In February 1989, Wickland, ASARCO, and State Lands (collectively, the "Settling Parties") entered into the Wickland Agreement, an "Agreement for Entry of Consent Judgment" to "settle and compromise the [district court lawsuit], and to establish a procedure for allocating past and future costs attributable to the events and conditions underlying the [district court lawsuit]." State Lands entered into the agreement as the former owner of part of the Selby Site, not as a "Government Agency." Although the Settling Parties knew that Virginia Chemicals had been named in the 1976 RWQCB Order and repeatedly referred to in the Wickland lawsuit, Virginia Chemicals had never been brought into the lawsuit as a party, and was not a party to the Wickland Agreement. The district court entered a consent judgment based on the Wickland Agreement on March 13, 1989, and retained jurisdiction over the parties in order to enforce or amend the terms of the Agreement.
In August 2005, sixteen years after the Wickland Agreement settled the Selby Site litigation, ASARCO filed a Chapter 11 voluntary petition in the United States Bankruptcy Court for the Southern District of Texas. State Lands, C.S. Land, Inc. ("CSLI," Wickland's successor in interest), and California Department of Toxic Substances Control ("DTSC," California DHS's successor as the administrating regulatory agency) asserted claims for ASARCO's share of past and future Selby Site environmental costs in July 2006 (and amended the claims in 2007).

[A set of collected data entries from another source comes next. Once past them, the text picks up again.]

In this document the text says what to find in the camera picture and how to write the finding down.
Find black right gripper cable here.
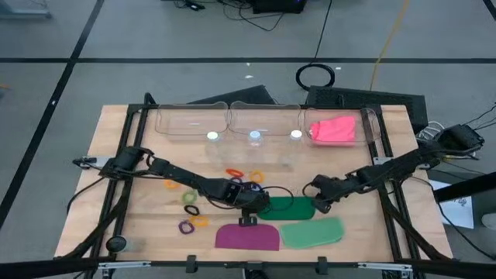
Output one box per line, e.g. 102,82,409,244
301,179,325,199

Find long black cable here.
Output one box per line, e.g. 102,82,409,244
312,0,334,66

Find yellow cable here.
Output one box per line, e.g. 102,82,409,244
368,0,411,92

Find tangled black cables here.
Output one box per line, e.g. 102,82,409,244
170,0,290,33

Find black beam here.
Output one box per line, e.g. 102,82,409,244
432,171,496,203

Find black power cable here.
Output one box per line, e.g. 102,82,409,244
66,176,109,216

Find black box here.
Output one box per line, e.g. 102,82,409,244
250,0,308,15

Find black flat panel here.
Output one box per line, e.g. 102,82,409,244
188,84,277,106

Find black cable coil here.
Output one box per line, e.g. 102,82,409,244
294,62,336,91

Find white paper sheet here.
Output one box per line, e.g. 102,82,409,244
429,178,476,230

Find black floor cable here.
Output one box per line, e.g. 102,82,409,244
437,201,496,261

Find silver frame bracket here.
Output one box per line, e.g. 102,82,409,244
97,260,153,270
356,262,414,271

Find clear plastic bin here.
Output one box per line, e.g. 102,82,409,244
228,101,303,136
154,101,230,136
303,107,383,148

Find black metal table frame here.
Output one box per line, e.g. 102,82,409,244
0,91,496,279

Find pink cloth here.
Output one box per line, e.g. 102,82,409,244
309,115,357,147

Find light green cloth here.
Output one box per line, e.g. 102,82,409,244
279,216,346,250

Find black round disc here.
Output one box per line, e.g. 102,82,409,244
105,234,148,254

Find magenta cloth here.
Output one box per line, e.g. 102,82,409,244
215,223,281,252

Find white object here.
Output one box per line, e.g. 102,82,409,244
481,212,496,232

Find clear bottle white cap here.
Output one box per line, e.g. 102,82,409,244
287,128,307,160
244,129,268,162
203,129,228,164

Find grey metal base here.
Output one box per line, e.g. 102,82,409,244
0,0,53,20

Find black table clamp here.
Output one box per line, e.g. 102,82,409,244
184,253,199,275
315,255,329,276

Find dark green cloth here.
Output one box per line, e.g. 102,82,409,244
257,196,316,222

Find black perforated case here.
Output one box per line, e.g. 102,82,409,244
305,84,429,135

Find white cables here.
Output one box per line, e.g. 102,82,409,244
416,120,446,143

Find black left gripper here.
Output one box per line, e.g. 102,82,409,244
222,181,271,228

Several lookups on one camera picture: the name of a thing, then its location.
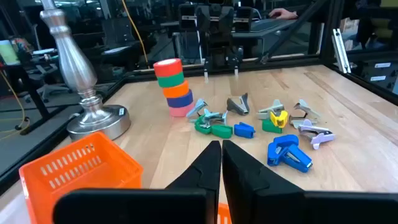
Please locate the light blue staple remover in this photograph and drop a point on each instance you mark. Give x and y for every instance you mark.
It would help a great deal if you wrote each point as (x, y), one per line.
(214, 117)
(196, 108)

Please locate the green tape roll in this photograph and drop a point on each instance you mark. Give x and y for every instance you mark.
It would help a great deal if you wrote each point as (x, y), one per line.
(170, 81)

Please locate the orange plastic basket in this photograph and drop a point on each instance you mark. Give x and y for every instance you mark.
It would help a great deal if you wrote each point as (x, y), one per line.
(93, 174)
(224, 216)

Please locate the light grey staple remover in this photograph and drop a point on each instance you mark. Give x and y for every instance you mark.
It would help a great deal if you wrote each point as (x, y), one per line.
(306, 109)

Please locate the silver metal bracket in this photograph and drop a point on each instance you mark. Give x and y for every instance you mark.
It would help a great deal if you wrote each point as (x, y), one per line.
(341, 51)

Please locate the dark grey staple remover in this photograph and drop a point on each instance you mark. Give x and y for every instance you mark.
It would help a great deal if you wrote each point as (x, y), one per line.
(236, 106)

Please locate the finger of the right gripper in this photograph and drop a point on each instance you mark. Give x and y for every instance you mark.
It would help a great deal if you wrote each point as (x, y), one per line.
(202, 20)
(227, 20)

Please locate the orange tape roll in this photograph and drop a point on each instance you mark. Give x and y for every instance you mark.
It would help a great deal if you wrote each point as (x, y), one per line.
(175, 91)

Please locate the person's hand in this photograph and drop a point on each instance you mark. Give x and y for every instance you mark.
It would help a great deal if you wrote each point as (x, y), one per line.
(281, 14)

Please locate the red tape roll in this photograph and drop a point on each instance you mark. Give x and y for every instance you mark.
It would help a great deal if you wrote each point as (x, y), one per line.
(168, 70)

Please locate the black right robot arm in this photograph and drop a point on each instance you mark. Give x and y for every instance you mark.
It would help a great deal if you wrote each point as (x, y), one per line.
(221, 49)

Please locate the blue mini stapler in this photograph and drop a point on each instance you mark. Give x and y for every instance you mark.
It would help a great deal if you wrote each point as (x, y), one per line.
(284, 140)
(244, 130)
(298, 160)

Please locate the sage grey staple remover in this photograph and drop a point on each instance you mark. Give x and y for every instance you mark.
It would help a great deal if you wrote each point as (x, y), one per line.
(269, 111)

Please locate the yellow mini stapler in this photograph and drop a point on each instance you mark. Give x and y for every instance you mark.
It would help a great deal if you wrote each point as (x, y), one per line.
(279, 119)

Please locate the silver lamp white shade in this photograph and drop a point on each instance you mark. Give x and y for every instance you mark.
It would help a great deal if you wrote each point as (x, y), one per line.
(74, 65)

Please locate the pink tape roll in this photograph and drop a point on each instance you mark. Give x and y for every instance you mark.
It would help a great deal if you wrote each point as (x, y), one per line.
(182, 111)

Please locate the lavender staple remover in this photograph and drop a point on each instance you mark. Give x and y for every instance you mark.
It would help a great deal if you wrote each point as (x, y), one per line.
(321, 138)

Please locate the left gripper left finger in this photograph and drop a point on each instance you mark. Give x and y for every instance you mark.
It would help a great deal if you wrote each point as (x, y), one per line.
(199, 177)

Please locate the computer monitor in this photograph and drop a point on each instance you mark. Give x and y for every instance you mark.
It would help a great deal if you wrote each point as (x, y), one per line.
(7, 53)

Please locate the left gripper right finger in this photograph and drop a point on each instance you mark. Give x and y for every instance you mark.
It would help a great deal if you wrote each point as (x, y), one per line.
(245, 186)

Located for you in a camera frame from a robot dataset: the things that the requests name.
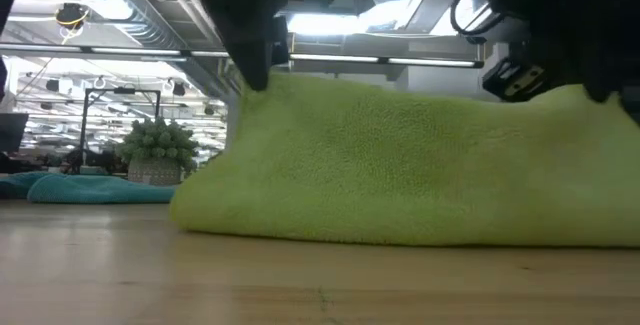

DTSC's proof of claim indicated that remediation of the conditions addressed by ASARCO's interim remedial measures was not complete and sought to recover costs to implement a final remedy at the Selby Site.
In January 2008, ASARCO moved in the bankruptcy court for approval of a settlement ("2008 Bankruptcy Settlement") of the response cost claims asserted by State Lands, CSLI and DTSC. Notably, ASARCO's parent company filed an objection to the settlement, contending that the settlement included costs to remediate contaminated groundwater that ASARCO had nothing to do with. ASARCO's parent withdrew the objection after negotiating a stipulation and clarification with the parties regarding $33 million ASARCO was to pay DTSC under the 2008 Bankruptcy Settlement. The bankruptcy court approved the 2008 Bankruptcy Settlement on March 31, 2008.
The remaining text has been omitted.